= YOUR OBJECTIVE =
In the material below, find the line containing "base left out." and the line containing "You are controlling", then reproduce exactly both of them and every line between, and nothing else.

= DATASET RECORDS =
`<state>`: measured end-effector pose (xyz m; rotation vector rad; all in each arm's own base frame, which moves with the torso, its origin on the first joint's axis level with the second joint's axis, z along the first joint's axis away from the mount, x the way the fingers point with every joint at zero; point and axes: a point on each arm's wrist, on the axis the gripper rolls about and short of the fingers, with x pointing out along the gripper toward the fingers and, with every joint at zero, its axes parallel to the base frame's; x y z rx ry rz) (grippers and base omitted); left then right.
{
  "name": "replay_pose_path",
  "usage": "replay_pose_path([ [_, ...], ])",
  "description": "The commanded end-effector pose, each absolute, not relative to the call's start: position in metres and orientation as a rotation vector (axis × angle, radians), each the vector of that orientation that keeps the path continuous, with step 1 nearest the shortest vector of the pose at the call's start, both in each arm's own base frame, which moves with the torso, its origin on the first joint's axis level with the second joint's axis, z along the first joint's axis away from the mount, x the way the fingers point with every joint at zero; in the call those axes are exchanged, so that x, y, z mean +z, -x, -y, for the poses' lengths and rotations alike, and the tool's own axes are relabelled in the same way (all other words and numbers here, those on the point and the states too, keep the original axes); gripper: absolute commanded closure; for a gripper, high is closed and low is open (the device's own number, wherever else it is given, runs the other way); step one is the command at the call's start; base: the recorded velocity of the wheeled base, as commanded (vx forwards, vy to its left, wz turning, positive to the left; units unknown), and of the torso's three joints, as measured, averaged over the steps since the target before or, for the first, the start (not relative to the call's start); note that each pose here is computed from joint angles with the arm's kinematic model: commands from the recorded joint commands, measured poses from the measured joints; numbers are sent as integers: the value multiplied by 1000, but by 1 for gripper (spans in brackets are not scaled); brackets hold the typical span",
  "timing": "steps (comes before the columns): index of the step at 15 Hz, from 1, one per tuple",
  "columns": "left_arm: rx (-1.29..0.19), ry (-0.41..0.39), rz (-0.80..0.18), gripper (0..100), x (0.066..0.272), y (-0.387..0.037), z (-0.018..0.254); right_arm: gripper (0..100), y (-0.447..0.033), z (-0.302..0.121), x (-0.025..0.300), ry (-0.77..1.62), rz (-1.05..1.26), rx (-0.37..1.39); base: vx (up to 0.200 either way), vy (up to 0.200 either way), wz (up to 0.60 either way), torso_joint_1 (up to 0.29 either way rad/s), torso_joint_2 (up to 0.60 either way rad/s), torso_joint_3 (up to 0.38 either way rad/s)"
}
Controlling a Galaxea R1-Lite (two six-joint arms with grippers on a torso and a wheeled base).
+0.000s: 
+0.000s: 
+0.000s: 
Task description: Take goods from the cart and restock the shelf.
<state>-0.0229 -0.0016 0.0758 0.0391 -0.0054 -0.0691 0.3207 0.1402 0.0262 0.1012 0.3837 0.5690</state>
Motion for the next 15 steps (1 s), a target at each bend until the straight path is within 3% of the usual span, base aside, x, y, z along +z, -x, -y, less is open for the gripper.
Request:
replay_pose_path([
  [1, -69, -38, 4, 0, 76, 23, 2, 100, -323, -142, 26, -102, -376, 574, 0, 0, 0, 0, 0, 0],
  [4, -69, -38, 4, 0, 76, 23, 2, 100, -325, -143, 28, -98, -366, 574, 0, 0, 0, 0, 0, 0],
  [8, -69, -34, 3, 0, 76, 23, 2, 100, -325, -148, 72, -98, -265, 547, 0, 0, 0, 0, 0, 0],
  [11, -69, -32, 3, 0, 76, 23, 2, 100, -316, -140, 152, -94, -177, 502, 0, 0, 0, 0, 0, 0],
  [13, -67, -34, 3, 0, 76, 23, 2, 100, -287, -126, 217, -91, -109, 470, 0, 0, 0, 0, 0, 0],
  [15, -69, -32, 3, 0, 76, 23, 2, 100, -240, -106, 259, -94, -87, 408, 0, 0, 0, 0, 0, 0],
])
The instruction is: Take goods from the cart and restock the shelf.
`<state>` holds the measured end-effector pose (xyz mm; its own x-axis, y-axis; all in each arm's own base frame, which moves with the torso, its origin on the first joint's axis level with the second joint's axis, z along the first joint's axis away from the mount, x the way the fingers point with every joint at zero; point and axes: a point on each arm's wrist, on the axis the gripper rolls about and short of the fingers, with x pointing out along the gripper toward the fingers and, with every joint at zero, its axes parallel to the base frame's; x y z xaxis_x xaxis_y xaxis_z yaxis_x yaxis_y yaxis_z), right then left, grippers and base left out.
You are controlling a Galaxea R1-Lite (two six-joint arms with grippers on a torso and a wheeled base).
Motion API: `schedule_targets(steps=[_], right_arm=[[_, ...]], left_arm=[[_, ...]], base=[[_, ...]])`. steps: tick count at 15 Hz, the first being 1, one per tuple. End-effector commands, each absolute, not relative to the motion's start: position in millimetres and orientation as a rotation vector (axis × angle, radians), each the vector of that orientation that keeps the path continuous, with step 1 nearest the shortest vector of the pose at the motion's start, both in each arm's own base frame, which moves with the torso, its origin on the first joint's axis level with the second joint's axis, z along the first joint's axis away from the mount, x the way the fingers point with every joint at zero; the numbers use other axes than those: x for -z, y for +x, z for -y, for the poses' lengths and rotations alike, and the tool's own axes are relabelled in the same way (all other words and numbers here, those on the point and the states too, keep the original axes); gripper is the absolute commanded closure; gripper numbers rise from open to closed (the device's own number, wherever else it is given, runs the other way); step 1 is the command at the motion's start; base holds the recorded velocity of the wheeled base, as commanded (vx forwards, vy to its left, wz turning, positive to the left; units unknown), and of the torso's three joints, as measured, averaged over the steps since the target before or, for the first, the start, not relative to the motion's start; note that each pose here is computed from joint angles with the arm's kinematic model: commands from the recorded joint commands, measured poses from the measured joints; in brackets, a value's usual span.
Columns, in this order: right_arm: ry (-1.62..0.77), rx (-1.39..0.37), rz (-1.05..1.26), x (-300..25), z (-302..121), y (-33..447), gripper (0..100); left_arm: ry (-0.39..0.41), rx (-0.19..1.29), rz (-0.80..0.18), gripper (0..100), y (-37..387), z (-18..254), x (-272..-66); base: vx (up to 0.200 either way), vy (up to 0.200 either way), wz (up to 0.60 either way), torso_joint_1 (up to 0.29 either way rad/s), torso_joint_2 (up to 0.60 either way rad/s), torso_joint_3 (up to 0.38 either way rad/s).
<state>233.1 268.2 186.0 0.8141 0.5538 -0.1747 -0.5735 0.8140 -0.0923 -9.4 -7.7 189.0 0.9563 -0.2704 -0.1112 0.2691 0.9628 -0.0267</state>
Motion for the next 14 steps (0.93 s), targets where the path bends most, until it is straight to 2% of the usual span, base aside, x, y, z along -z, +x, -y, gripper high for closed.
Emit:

= YOUR SOLUTION =
`<state>` holds the measured end-effector pose (xyz mm; its own x-axis, y-axis; all in each arm's own base frame, which moves with the torso, its origin on the first joint's axis level with the second joint's axis, z along the first joint's axis away from the mount, x the way the fingers point with every joint at zero; point and axes: a point on each arm's wrist, on the axis the gripper rolls about and short of the fingers, with x pointing out along the gripper toward the fingers and, with every joint at zero, its axes parallel to the base frame's; x y z xaxis_x xaxis_y xaxis_z yaxis_x yaxis_y yaxis_z), right then left, grippers and base left out.
You are controlling a Galaxea R1-Lite (two six-joint arms with grippers on a torso and a wheeled base).

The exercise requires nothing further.